Op-ED – Rationalizing Sugar in Guyana
Imran Khan
Imran Khan

 – practical solutions for rescuing the industry (Part 1)

By Imran Khan, Director of Public Information
IN 2011, the PPP administration, in its attempt to rationalize the operations of GuySuCo’s East Demerara estates, closed its factory at La Bonne Intention (LBI) estate due to inadequate cane supply, low worker turnout, poor factory performance, and escalating operating costs. Sugar production was concentrated at Enmore estate, but the agricultural operations remained at LBI.

This situation is not dissimilar to GuySuCo’s present attempt to rationalize the operations of its West Demerara estates. The parlous state of the sugar industry is common knowledge. The new Board of Directors and the Interim Management Committee, appointed in July and June respectively, were charged with bringing to bear a greater level of discipline on the financial operations of the business. The team confirmed the Government’s worst fears — that the plight of the industry was indeed dire.

It was felt for many years — moreso over the past 10 years — that the Corporation was diverting scarce resources from the estates to assist with the financing of the new Skeldon project.

Additionally, the Corporation was denying funding to the highly productive estates as it propped up the poorly performing ones. The result was a general decline in performance, production and finances across the industry.

The practice of diverting scarce funds from the good estates to keep the poor performers in operation can no longer be tolerated, as the survivability of these estates could not now be guaranteed.

Wales is by far the estate in poorest shape. The details of its performance include:-
o 60% of its Drainage and Irrigation infrastructure is dilapidated
o 75% of the bridges are in poor shape
o The cultivation is also in poor condition
o The factory is old and in need of major investment.

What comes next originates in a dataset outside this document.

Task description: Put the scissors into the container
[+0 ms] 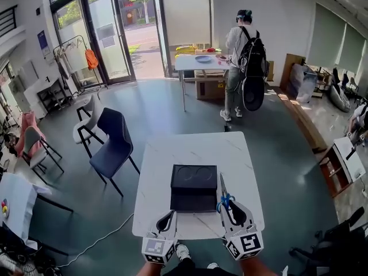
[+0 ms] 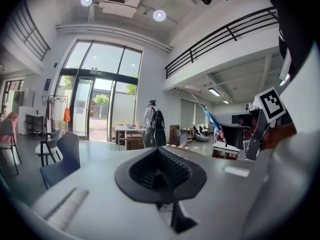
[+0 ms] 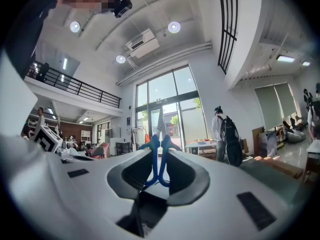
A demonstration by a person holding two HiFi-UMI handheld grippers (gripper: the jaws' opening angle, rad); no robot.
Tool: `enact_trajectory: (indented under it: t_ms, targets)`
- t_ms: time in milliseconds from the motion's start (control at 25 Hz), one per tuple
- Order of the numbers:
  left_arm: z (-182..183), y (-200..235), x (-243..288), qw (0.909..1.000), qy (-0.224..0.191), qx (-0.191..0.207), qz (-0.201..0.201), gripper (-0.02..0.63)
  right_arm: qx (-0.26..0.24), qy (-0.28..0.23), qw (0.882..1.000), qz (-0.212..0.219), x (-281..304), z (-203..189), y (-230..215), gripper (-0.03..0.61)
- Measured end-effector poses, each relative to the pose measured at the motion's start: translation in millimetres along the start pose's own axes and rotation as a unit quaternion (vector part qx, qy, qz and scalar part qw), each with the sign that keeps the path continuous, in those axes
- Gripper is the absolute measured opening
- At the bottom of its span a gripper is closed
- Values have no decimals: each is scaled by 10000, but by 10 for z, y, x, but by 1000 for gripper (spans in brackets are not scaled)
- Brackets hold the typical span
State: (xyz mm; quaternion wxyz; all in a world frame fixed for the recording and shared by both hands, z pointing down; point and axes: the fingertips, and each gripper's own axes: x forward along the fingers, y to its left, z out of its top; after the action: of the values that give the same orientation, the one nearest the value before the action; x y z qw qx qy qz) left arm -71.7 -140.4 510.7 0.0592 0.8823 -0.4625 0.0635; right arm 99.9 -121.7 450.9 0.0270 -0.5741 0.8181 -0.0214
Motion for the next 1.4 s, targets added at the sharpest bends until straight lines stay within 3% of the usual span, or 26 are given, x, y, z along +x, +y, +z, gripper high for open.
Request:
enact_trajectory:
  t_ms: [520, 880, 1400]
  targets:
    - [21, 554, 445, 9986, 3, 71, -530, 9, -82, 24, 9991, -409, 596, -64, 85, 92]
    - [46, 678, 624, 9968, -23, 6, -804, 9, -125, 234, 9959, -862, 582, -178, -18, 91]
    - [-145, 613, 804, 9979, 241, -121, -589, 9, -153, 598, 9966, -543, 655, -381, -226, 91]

The Ministry of Agriculture has acknowledged that the investment required to refurbish Wales Estate is significant, and the finances are regrettably not available.
Diverting funds from the other estates to keep Wales afloat would seriously jeopardize the future of those estates. This cannot be allowed to happen.

The truth is that it is impossible to make sugar production at Wales viable. This is worsened by the unfavourable outlook for sugar prices on the world market for the foreseeable future. In addition, Wales Estate is projected to make a loss of between Gy1.6 and $1.9 BILLION DOLLARS for this year. This, coupled with the extent of refurbishment needed, renders this estate prohibitively costly to maintain.

The following decisions about the future of the Wales Estate are necessary at this time:
* o The Wales Factory will continue to operate throughout 2016, milling both the estate’s and farmers’ canes
* o Land preparation and planting at Wales Estate will be discontinued
* o Harvested land would be retired and held for diversification ventures
* o With effect from 2017, farmers’ canes will be milled at the Uitvlugt factory
* o As far as possible, Wales Estate workers will be absorbed by Uitvlugt Estate.